:: YOUR INSTRUCTIONS ::
Print all of the data exactly as written.

Start of DATASET SECTION

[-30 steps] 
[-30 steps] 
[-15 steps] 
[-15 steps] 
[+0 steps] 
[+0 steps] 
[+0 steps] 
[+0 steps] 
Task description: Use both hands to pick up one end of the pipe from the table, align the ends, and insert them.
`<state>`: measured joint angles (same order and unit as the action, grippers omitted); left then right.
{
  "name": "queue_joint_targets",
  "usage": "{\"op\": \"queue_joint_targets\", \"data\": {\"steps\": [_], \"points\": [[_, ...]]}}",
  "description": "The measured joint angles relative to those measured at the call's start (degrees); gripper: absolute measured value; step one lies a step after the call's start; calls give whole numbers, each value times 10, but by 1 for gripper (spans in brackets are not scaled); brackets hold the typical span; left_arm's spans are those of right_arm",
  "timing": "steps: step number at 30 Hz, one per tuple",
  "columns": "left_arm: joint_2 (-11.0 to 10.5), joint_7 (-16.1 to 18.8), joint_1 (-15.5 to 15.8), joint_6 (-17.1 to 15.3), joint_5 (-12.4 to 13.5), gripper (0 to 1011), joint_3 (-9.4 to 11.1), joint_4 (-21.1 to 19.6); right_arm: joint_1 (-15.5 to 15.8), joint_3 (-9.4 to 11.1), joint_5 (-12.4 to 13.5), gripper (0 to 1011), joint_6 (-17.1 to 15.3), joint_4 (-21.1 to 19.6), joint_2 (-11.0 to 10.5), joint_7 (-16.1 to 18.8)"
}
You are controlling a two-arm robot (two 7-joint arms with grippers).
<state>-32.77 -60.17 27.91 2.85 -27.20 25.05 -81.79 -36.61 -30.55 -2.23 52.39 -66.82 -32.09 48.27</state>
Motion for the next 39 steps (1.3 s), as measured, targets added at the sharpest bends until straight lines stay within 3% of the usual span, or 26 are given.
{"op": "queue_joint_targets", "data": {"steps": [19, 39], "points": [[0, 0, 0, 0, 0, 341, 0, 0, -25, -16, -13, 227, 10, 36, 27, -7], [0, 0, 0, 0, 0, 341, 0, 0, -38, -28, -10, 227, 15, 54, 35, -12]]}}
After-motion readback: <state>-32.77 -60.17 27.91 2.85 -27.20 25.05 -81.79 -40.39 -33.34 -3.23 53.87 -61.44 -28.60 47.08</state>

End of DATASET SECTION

:: OUTPUT ::
[-30 steps] 
[-30 steps] 
[-15 steps] 
[-15 steps] 
[+0 steps] 
[+0 steps] 
[+0 steps] 
[+0 steps] 
Task description: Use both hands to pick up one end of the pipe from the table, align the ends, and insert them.
`<state>`: measured joint angles (same order and unit as the action, grippers omitted); left then right.
{
  "name": "queue_joint_targets",
  "usage": "{\"op\": \"queue_joint_targets\", \"data\": {\"steps\": [_], \"points\": [[_, ...]]}}",
  "description": "The measured joint angles relative to those measured at the call's start (degrees); gripper: absolute measured value; step one lies a step after the call's start; calls give whole numbers, each value times 10, but by 1 for gripper (spans in brackets are not scaled); brackets hold the typical span; left_arm's spans are those of right_arm",
  "timing": "steps: step number at 30 Hz, one per tuple",
  "columns": "left_arm: joint_2 (-11.0 to 10.5), joint_7 (-16.1 to 18.8), joint_1 (-15.5 to 15.8), joint_6 (-17.1 to 15.3), joint_5 (-12.4 to 13.5), gripper (0 to 1011), joint_3 (-9.4 to 11.1), joint_4 (-21.1 to 19.6); right_arm: joint_1 (-15.5 to 15.8), joint_3 (-9.4 to 11.1), joint_5 (-12.4 to 13.5), gripper (0 to 1011), joint_6 (-17.1 to 15.3), joint_4 (-21.1 to 19.6), joint_2 (-11.0 to 10.5), joint_7 (-16.1 to 18.8)"
}
You are controlling a two-arm robot (two 7-joint arms with grippers).
<state>-32.77 -60.17 27.91 2.85 -27.20 25.05 -81.79 -36.61 -30.55 -2.23 52.39 -66.82 -32.09 48.27</state>
Motion for the next 39 steps (1.3 s), as measured, targets added at the sharpest bends until straight lines stay within 3% of the usual span, or 26 are given.
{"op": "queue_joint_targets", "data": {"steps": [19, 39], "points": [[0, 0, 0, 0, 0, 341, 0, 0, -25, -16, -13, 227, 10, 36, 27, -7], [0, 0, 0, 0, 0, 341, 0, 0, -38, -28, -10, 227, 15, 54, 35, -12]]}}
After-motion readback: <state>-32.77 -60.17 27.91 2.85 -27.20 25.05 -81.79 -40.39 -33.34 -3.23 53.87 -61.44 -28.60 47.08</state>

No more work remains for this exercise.